Charisma Check: Dungeons & Dragons: Honor Among Thieves is not the first attempt to bring the brainchild of Gary Gygax and Dave Arneson, popularized in millions of basements and living rooms around the world, to the big screen. But those previous efforts weren’t geared to capture one thing in particular: Why this iconic take on swords and sorcery has had such staying power with fans for decades, despite being a relatively underground property.
Which is to say: Dungeons & Dragons is a fun game to play with your friends, and accordingly a faithful adaptation would be, y’know, fun — and this is the first level on which Honor Among Thieves is hugely successful.
There is a whole level of the film designed specifically to appeal to D&D fans, from the use of game-established artifacts, lore, and locations to basic aspects of the gameplay used as narrative devices. (At one point early in the film, this one-time 9th level Rogue found herself whispering, “Oh no, he didn’t check for traps.”) Creatures previously seen only in the pages of a dungeon master’s guide come to life on screen, and not just via CGI — there’s an impressive amount of practical-looking effects work to make the action on screen feel truly tangible.

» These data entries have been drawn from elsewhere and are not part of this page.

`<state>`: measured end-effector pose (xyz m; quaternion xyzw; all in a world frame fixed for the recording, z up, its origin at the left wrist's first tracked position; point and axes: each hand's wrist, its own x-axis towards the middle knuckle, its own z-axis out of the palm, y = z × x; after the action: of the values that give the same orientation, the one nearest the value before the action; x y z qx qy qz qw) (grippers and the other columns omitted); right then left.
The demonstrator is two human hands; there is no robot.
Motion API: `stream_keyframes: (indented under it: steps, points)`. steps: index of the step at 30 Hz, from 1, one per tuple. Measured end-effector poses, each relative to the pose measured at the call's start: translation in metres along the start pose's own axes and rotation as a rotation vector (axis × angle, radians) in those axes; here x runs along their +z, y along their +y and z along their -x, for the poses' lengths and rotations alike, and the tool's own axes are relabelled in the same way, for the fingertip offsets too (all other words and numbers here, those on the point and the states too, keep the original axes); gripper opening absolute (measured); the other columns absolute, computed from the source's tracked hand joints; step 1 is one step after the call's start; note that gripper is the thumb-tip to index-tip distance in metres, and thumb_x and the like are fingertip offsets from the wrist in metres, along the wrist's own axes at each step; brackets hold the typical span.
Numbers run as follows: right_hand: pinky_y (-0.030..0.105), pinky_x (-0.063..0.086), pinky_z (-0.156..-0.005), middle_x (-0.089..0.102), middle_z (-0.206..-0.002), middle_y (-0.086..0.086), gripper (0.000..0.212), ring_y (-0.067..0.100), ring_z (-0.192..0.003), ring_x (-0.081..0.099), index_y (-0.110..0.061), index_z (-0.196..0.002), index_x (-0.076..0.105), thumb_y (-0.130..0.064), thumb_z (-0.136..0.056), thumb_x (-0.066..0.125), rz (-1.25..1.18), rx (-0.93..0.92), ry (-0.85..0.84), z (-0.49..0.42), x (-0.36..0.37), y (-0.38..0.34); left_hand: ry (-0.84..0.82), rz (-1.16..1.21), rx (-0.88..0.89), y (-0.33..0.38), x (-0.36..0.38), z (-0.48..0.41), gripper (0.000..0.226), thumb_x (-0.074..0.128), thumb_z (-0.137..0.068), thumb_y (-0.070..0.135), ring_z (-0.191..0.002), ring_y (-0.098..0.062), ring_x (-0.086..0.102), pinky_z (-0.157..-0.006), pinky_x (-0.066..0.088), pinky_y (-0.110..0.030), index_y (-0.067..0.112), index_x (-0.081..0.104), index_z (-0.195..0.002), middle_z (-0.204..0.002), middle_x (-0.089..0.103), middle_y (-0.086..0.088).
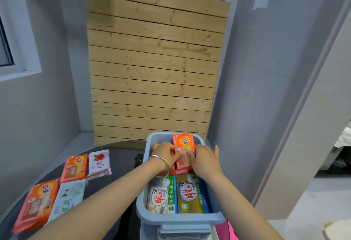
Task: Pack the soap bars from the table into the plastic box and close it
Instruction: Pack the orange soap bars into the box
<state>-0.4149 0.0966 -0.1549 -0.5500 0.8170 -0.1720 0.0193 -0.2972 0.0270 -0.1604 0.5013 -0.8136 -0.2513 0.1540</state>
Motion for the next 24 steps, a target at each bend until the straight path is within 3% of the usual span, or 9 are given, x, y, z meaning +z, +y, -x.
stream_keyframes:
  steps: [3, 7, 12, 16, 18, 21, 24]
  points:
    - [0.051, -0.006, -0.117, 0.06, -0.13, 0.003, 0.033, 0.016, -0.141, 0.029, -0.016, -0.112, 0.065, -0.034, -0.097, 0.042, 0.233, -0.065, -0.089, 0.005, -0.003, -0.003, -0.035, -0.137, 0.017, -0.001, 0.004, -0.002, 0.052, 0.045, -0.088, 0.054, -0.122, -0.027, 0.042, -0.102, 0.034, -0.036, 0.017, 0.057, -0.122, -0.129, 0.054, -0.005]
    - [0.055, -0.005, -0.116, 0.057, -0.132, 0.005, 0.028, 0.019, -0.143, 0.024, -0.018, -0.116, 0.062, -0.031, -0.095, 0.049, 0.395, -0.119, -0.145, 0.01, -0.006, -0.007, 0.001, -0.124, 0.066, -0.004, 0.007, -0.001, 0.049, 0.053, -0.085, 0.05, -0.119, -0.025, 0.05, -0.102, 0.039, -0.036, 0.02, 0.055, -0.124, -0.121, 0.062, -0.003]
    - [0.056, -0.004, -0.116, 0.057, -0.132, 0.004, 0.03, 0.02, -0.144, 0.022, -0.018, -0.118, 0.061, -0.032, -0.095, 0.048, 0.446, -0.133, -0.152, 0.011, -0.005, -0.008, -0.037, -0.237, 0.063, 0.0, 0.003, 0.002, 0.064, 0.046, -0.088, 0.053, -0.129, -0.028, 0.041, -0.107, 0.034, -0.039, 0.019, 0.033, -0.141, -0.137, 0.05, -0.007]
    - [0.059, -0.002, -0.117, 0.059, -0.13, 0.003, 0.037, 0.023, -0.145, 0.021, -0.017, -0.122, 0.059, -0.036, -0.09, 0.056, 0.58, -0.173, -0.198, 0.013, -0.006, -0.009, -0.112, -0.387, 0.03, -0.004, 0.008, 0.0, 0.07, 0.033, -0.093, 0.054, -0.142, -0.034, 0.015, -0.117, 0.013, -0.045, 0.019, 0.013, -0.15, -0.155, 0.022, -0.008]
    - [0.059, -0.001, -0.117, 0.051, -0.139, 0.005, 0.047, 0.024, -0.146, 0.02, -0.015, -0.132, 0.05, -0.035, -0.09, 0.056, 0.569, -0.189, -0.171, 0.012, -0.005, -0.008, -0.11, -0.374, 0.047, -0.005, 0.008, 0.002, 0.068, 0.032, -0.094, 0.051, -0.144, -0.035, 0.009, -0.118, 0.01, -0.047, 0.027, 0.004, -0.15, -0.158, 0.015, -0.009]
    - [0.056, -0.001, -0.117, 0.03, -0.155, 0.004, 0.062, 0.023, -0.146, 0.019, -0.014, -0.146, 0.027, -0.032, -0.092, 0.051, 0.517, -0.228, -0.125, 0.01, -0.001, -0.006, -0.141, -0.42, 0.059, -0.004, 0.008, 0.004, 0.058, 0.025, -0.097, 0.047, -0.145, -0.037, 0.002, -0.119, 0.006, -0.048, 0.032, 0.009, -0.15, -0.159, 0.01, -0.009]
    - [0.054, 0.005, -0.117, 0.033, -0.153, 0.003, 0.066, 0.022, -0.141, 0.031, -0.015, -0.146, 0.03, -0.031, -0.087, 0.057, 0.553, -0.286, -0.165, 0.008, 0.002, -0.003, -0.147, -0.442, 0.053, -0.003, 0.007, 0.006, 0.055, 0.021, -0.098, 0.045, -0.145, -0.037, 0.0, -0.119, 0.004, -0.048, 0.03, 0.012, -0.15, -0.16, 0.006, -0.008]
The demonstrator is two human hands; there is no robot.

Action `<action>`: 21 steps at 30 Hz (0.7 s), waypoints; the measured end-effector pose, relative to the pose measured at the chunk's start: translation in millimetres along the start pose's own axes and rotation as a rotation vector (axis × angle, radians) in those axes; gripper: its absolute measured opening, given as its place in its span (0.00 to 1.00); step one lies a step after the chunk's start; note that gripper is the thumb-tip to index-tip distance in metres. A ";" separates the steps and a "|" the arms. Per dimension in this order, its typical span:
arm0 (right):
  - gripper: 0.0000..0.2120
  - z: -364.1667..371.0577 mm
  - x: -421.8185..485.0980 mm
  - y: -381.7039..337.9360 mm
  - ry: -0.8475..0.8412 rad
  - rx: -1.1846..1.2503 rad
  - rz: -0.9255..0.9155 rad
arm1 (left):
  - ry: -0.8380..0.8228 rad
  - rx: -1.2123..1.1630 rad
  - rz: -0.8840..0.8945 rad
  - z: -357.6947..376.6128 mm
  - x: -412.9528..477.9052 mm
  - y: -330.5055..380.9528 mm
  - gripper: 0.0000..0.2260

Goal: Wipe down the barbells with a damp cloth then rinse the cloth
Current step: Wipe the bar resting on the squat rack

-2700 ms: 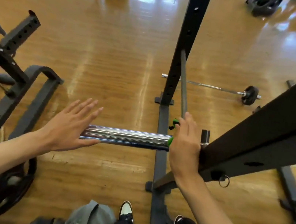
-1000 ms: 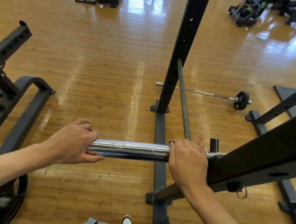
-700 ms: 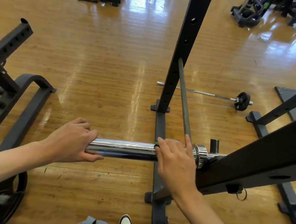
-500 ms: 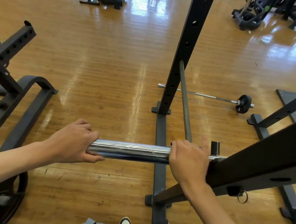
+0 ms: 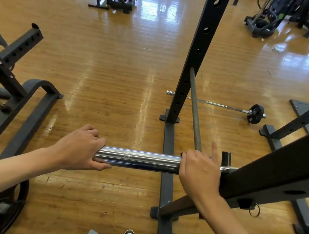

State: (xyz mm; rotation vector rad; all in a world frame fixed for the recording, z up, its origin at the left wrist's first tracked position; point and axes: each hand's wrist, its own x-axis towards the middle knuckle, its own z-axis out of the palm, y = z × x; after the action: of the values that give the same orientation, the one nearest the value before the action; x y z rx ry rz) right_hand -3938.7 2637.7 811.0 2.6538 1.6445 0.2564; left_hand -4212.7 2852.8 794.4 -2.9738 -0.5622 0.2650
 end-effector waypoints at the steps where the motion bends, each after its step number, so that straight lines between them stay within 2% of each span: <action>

But while the game itself is very much embedded in the premise, writer/directors Jonathan Goldstein and John Francis Daley (Game Night) have concocted a solid fantasy comedy adventure on its own level, packed with solid jokes that require no knowledge of 20-sided dice to understand, and multiple clever moments that push beyond the expected. Not all of its ideas can be considered purely original: For one thing, the “Hither Thither” Staff introduced here might be a magic item but is, essentially, a portal gun (as seen in the Portal video games). But even then, the writers find inventive ways to include it in the adventure.
Meet Your Party: My game-loving brother noted months ago that the first very good sign for Honor Among Thieves was Chris Pine’s character — Rather than cast the white male lead as a badass warrior, Edgin is the party’s bard, good at planning and lute-playing, but less useful than Holga in a fight.